§ Requirement:
What you return should be each line of the data containing the string "values".
──────
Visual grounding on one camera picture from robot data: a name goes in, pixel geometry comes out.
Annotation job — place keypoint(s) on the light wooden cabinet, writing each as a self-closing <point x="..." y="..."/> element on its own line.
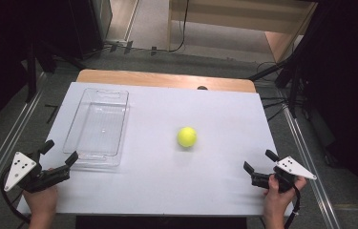
<point x="230" y="17"/>

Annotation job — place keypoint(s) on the small black knob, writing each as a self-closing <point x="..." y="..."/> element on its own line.
<point x="202" y="87"/>

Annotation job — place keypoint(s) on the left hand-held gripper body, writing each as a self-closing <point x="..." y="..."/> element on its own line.
<point x="20" y="168"/>

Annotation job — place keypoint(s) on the person's right hand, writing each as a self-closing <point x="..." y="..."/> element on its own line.
<point x="277" y="202"/>

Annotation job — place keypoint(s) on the person's left hand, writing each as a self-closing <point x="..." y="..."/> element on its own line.
<point x="41" y="202"/>

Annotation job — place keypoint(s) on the yellow tennis ball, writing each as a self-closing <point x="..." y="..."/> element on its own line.
<point x="187" y="137"/>

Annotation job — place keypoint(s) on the metal floor rail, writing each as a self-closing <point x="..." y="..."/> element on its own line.
<point x="4" y="149"/>
<point x="310" y="165"/>

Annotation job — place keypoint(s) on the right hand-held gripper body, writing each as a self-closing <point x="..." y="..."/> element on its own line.
<point x="294" y="168"/>

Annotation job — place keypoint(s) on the black tripod stand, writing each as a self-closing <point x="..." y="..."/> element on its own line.
<point x="289" y="76"/>

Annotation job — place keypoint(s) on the clear plastic bin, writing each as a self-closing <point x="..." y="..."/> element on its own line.
<point x="98" y="127"/>

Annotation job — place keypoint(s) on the white table cover board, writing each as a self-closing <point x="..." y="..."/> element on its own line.
<point x="173" y="178"/>

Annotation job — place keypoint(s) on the wooden table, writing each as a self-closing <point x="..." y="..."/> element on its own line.
<point x="154" y="79"/>

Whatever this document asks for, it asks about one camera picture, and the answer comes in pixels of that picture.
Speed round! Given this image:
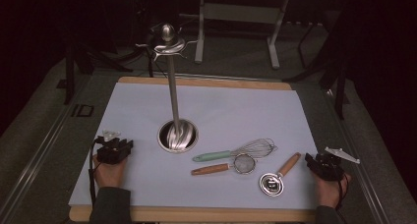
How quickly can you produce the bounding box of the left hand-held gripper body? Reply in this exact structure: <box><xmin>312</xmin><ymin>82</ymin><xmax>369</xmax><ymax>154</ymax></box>
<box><xmin>95</xmin><ymin>130</ymin><xmax>130</xmax><ymax>166</ymax></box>

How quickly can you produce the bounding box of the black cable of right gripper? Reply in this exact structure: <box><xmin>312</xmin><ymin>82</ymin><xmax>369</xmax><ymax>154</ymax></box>
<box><xmin>335</xmin><ymin>172</ymin><xmax>350</xmax><ymax>212</ymax></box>

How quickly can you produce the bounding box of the small strainer with wooden handle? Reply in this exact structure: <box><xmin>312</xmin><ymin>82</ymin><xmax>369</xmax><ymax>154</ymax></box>
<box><xmin>191</xmin><ymin>153</ymin><xmax>257</xmax><ymax>177</ymax></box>

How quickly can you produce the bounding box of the dark tripod stand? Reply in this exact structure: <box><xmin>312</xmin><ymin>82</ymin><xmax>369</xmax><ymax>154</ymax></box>
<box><xmin>282</xmin><ymin>7</ymin><xmax>350</xmax><ymax>121</ymax></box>
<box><xmin>62</xmin><ymin>33</ymin><xmax>134</xmax><ymax>106</ymax></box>

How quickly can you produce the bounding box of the steel utensil stand with hooks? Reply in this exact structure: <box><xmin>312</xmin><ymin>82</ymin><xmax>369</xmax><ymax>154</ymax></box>
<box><xmin>136</xmin><ymin>23</ymin><xmax>200</xmax><ymax>154</ymax></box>

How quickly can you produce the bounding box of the steel egg separator wooden handle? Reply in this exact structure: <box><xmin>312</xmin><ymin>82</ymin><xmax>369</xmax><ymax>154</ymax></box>
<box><xmin>259</xmin><ymin>151</ymin><xmax>302</xmax><ymax>197</ymax></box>

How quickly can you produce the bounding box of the person's right hand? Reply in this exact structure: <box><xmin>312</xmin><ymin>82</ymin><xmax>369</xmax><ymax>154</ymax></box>
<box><xmin>314</xmin><ymin>171</ymin><xmax>353</xmax><ymax>209</ymax></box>

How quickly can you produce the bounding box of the person's left hand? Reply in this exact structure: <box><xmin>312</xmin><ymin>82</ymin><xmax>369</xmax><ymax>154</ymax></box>
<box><xmin>92</xmin><ymin>153</ymin><xmax>129</xmax><ymax>189</ymax></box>

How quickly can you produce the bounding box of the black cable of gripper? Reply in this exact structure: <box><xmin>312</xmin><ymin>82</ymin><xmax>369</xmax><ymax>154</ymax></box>
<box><xmin>88</xmin><ymin>136</ymin><xmax>100</xmax><ymax>208</ymax></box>
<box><xmin>335</xmin><ymin>172</ymin><xmax>350</xmax><ymax>212</ymax></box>

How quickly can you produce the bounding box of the metal floor rail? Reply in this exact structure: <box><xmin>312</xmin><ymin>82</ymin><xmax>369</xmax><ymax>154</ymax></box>
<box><xmin>0</xmin><ymin>76</ymin><xmax>93</xmax><ymax>224</ymax></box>
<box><xmin>323</xmin><ymin>87</ymin><xmax>392</xmax><ymax>224</ymax></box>

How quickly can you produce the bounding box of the whisk with green handle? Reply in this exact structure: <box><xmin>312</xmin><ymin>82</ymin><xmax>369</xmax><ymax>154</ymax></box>
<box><xmin>192</xmin><ymin>138</ymin><xmax>278</xmax><ymax>163</ymax></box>

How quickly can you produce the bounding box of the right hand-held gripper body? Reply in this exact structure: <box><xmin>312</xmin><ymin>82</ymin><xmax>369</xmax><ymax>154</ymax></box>
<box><xmin>314</xmin><ymin>146</ymin><xmax>361</xmax><ymax>182</ymax></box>

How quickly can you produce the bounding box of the light blue table mat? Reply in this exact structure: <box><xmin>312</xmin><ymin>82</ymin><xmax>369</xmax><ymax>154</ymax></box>
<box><xmin>68</xmin><ymin>82</ymin><xmax>319</xmax><ymax>210</ymax></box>

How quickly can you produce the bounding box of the white metal frame stand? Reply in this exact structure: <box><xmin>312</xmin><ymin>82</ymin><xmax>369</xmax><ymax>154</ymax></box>
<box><xmin>179</xmin><ymin>0</ymin><xmax>291</xmax><ymax>71</ymax></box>

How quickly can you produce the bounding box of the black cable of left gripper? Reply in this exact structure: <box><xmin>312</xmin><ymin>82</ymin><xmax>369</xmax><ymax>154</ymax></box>
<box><xmin>88</xmin><ymin>136</ymin><xmax>100</xmax><ymax>208</ymax></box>

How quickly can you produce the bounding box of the black rectangular floor plate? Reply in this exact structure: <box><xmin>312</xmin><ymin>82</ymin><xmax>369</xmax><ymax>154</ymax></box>
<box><xmin>71</xmin><ymin>103</ymin><xmax>95</xmax><ymax>118</ymax></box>

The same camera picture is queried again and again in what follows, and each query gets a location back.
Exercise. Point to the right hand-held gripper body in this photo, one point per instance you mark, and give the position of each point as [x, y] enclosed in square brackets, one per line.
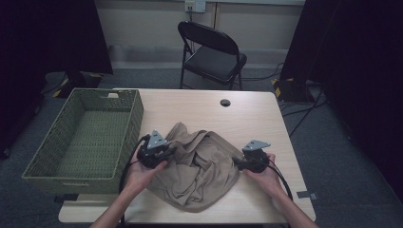
[255, 155]

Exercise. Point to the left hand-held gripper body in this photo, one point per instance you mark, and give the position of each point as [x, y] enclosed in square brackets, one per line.
[153, 152]

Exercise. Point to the beige shorts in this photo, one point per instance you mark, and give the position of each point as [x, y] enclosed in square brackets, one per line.
[199, 174]

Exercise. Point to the green woven basket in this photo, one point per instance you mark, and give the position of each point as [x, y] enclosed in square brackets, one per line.
[92, 139]

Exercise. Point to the person's left hand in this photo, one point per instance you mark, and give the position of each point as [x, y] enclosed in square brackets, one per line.
[142, 175]

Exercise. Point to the person's right hand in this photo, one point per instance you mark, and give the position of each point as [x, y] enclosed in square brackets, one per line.
[267, 179]

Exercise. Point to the grey tape strip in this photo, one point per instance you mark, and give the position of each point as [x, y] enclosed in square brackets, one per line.
[305, 195]
[66, 198]

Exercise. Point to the black stand base yellow tape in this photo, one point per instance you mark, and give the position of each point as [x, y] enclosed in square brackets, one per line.
[291, 90]

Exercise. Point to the black folding chair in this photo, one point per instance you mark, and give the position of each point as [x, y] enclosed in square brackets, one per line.
[215, 60]

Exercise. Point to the black curtain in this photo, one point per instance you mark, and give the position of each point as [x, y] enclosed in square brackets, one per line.
[47, 47]
[355, 63]

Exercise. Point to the thin wall pipe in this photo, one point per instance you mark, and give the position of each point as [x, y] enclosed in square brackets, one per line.
[216, 15]

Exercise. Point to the white wall outlet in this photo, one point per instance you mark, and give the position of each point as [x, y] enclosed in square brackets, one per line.
[195, 5]

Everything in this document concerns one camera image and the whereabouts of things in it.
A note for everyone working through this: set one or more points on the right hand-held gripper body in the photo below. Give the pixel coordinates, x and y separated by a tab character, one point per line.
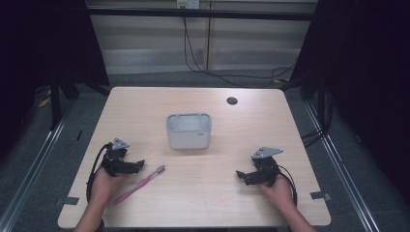
267	169

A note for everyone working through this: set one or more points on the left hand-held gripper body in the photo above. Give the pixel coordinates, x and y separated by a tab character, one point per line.
113	161

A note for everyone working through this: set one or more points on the pink toothbrush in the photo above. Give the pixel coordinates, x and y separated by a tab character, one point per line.
140	185

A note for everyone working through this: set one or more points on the white plastic container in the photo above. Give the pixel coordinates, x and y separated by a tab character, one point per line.
189	135

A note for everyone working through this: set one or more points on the person's right hand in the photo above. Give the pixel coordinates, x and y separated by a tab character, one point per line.
278	193

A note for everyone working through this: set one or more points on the person's left hand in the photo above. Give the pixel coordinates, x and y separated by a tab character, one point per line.
103	187

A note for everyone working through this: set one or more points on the small black floor strip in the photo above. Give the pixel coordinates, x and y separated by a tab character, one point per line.
79	135

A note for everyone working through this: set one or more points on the grey tape piece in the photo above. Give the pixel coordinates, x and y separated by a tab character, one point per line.
320	195
67	201

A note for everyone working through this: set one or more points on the black table grommet hole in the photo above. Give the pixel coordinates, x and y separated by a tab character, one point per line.
232	101

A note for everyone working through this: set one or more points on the black metal stand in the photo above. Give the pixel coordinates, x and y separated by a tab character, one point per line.
55	103

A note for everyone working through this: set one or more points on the yellow tape strip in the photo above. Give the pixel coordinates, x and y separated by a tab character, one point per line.
44	102

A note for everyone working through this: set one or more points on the dark curtain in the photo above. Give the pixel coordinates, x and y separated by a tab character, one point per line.
364	80
42	45

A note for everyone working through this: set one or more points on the black horizontal bar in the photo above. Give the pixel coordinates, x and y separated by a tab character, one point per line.
199	14

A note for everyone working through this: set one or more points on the metal floor rail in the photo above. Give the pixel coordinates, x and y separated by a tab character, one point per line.
341	174
30	180

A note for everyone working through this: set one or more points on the white wall outlet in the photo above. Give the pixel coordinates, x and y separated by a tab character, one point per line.
188	4

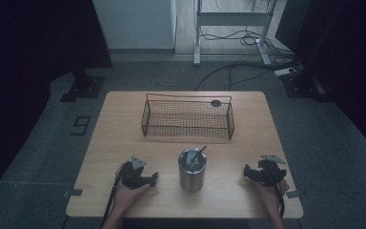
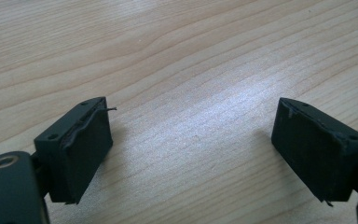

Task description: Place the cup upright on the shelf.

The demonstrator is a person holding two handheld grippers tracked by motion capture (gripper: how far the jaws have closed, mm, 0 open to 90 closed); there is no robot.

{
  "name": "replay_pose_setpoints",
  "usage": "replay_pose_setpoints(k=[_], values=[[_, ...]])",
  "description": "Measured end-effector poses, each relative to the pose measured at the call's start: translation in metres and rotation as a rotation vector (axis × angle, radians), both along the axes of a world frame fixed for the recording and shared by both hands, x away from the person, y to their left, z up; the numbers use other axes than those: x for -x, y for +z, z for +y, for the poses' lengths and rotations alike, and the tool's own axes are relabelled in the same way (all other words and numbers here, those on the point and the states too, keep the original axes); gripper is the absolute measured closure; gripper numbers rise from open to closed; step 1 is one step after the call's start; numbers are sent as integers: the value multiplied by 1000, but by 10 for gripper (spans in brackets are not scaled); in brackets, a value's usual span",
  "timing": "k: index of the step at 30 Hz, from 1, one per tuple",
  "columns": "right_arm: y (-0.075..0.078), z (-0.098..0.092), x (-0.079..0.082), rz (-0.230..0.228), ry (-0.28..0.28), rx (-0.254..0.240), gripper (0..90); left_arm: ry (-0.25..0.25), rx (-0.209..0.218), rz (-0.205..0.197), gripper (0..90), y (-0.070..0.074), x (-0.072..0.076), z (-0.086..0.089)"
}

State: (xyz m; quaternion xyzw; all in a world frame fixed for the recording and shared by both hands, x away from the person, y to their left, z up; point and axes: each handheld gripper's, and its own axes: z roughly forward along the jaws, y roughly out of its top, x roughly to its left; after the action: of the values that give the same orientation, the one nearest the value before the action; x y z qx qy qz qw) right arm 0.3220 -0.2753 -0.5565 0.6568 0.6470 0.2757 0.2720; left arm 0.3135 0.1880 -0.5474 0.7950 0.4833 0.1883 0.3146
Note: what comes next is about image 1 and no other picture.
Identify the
──────
§ Result of this task:
  "usage": "replay_pose_setpoints(k=[_], values=[[_, ...]])",
State: (xyz m; quaternion xyzw; all in a world frame fixed for the recording and shared by both hands, x away from the person, y to their left, z up; point and axes: each handheld gripper's, and its own axes: z roughly forward along the jaws, y roughly out of its top, x roughly to its left; after the action: of the values that give the same orientation, the one nearest the value before the action; x y z qx qy qz qw) right arm 0.3220 -0.2753 -0.5565 0.6568 0.6470 0.2757 0.2720; left arm 0.3135 0.1880 -0.5474 0.7950 0.4833 0.1883 0.3146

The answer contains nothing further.